PF detalha viagens pagas por Vorcaro a Ciro
Relatório da PF, liberado após decisão de André Mendonça, do STF, detalha viagens pagas pelo ex-banqueiro Daniel Vorcaro ao senador Ciro Nogueira, incluindo suíte royal em Nova York e estação de esqui nos Alpes Franceses.
O relatório da Polícia Federal que teve o sigilo retirado na última sexta-feira (11), por determinação do ministro André Mendonça, do Supremo Tribunal Federal, detalha viagens pagas pelo ex-banqueiro Daniel Vorcaro ao senador Ciro Nogueira (PP-PI). Os documentos descrevem hospedagens de alto padrão e gastos com eventos privados, e ajudam a entender como a investigação reconstituiu a rotina de despesas do período.

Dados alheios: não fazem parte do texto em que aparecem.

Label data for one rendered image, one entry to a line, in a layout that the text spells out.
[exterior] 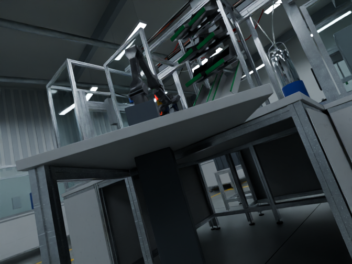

A primeira viagem foi a Nova York, em maio de 2024. Segundo a PF, foram reservadas suítes no hotel Park Hyatt New York entre os dias 11 e 15 para Vorcaro e convidados, entre eles Ciro e o ex-ministro Fábio Faria. A hospedagem na suíte chamada de "royal" custou US$ 47,7 mil, o equivalente a R$ 245,1 mil, com diárias unitárias de US$ 4,7 mil.
Os documentos também detalham gastos com eventos privados, como uma degustação de uísque e charutos no The Carnegte Club, no valor total de cerca de US$ 1 milhão (aproximadamente R$ 5,25 milhões). Só a aquisição de bebidas respondeu por US$ 674,7 mil.
A segunda viagem ocorreu em janeiro de 2025, entre os dias 11 e 26. Ciro e sua mulher se hospedaram na estação de esqui dos Alpes Franceses, inicialmente no Hotel K2 e depois no Chalet Grand Charlot. Conforme a PF, Vorcaro custeou integralmente aluguel de equipamentos, instrutores, motoristas e pagamentos diários em restaurantes de luxo. Foram identificadas despesas específicas de R$ 63 mil e de R$ 58,5 mil.
Mensagens mostram que Vorcaro ordenou a manutenção do pagamento das contas do casal mesmo após sua própria partida do local. Os gastos totais no período somaram aproximadamente R$ 1,8 milhão.
Para quem acompanha o noticiário político, o ponto prático é simples: o relatório não é uma condenação, e sim um retrato de despesas que a investigação considera relevantes. O sigilo foi retirado por decisão do ministro André Mendonça, o que torna públicos os detalhes que antes estavam restritos ao processo. A partir daí, o caso segue os trâmites judiciais, e novos desdobramentos dependem das apurações em curso.
O que se sabe até agora é o que está nos documentos: datas, hotéis, valores e a indicação de quem pagou o quê. Qualquer conclusão sobre responsabilidade depende do andamento do processo, não do relatório isolado.